More clearly speaking any not broken chess engine could be considered a valid evaluation function for any practical purpose.

We should have defined what it means stronger move and weaker move, but we gave it for granted to not mess up the stuff.

The MDD is clearly a function of the position, for instance in a position where there is an hanging queen MDD is 1 because any engine will suggest to take the queen already at depth 1 and will stay with that best move all way long. On the other side, in a middle game quiet position MDD can be very high.


ORIGIN OF NOISE

To easy the conditions we will refer to the case of an engine A playing against itself at fixed depth search.

We will see that the general case of two engines A and B playing against each other at varying depth search, as is normal in engines matches, will add even more noise.

So let engine A playing with itself at fixed depth fd. At one point during the match A plays its best move bm.


We say that A introduces noise through playing bm when the following occurs:

Code: Select all

1) There exists a real best move rbm so that

limit e(rbm, d)  > limit e(bm, d)  as d approaches plus infinity


2) e(bm, fd) > e(rbm, fd)


3) e(rbm, fd + 1) > e(bm, fd + 1) 
Point 2 it means simply that engine will play bm because considers it superior to rbm (given the fixed searched depth fd)

Point 3 it means that at the next move the opponent A', that will search always at fixed depth fd, will discover a good refutation, i.e. will discover that rbm would had been better then bm: If the fixed search instead of fd had been one ply deeper then this noise have not been introduced since A had already discovered by itself that rbm > bm.
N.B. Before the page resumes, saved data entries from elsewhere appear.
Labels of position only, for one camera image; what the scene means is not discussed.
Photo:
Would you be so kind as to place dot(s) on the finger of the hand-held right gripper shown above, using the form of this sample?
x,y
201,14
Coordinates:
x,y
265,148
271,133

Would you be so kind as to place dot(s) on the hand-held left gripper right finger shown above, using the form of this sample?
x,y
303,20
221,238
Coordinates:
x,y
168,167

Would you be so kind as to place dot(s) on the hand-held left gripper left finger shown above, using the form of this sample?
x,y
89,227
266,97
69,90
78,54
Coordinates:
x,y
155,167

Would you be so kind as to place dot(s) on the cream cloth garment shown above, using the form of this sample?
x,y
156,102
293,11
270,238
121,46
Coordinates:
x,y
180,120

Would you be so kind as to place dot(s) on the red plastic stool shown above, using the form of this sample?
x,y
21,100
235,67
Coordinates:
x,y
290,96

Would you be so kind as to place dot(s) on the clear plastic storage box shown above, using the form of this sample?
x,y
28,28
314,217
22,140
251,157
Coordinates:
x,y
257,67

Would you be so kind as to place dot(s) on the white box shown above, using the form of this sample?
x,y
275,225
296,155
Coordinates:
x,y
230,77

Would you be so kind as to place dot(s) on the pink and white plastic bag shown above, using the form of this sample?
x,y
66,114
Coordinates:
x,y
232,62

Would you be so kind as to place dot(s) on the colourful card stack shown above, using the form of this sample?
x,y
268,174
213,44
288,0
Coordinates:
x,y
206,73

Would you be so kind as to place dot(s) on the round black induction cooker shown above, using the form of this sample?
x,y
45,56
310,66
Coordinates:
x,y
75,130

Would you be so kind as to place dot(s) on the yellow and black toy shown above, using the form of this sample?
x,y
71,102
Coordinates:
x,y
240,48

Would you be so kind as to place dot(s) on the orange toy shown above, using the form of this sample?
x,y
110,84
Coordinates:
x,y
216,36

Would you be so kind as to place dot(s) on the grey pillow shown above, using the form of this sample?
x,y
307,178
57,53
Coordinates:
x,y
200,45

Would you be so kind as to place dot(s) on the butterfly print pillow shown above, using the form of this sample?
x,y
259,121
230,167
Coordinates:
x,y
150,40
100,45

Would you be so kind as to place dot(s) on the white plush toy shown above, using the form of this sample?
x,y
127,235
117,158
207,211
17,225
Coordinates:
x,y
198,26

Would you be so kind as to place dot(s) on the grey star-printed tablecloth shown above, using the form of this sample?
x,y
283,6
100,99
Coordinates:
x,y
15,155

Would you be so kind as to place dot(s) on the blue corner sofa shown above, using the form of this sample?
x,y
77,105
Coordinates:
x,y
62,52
Playing bm is a noise because is a lesser move and because we don't need a stronger engine to spot this. The same engine would suffice if only had looked one ply deeper. So it _seems_ that A is weaker then A' while instead is not, indeed it's the same engine.


So the origin of noise is that the horizon effect is allowed to come to play due to the fact that:

Code: Select all

e(rbm, d) - e(bm, d) > 0   is not true for any d above fd

In other words there exsist some position P for which  fd < MDD


GENERALIZATION

In case of two engines A and B with evaluation functions ea() and eb() that reach a position where the search depth occurs to be da and db respectively then conditions for A to introduce noise are the same but points 2 and 3 become:

Code: Select all

2&#41; ea&#40;bm, da&#41; > ea&#40;rbm, da&#41;


3&#41; eb&#40;rbm, db&#41; > eb&#40;bm, db&#41;
Here is more "easy" to introduce noise, especially if two engines are similar in strength, because da and db could occur to differ more then one ply. As example da could be 13 while, when replying engine B could decide to think more, take more time and reach as example depth 15. With 2+1=3 plies of difference is more easy to spot for engine B that bm was actually not so good.


MEASURING NOISE

All this theory is useless if we are not able to really measure this noise and analyze how it changes with depth. Measuring noise distribution can be very useful, not only to understand how this works, but to better choose parameters as time control and number of games for each match.

This is normally done based on experience, with statement similar to "I know it is better because has always been", "I have done thousand (millions) of tests and this TC is the best". But it has never been based on a quantitative approach to noise distribution.

How to measure this kind of noise in practice and plot its distribution will be the subject of another post that I am working on...
bob
Posts: 20943
Joined: Mon Feb 27, 2006 7:30 pm
Location: Birmingham, AL

Re: Origin of noise in chess engines matches

Post by bob »

I've looked at this in great detail.

The sources for the "noise" are:

(1) randomness from book accessing different lines depending on a random number (PRN actually). You can eliminate this by eliminating the books and using a static set of start positions.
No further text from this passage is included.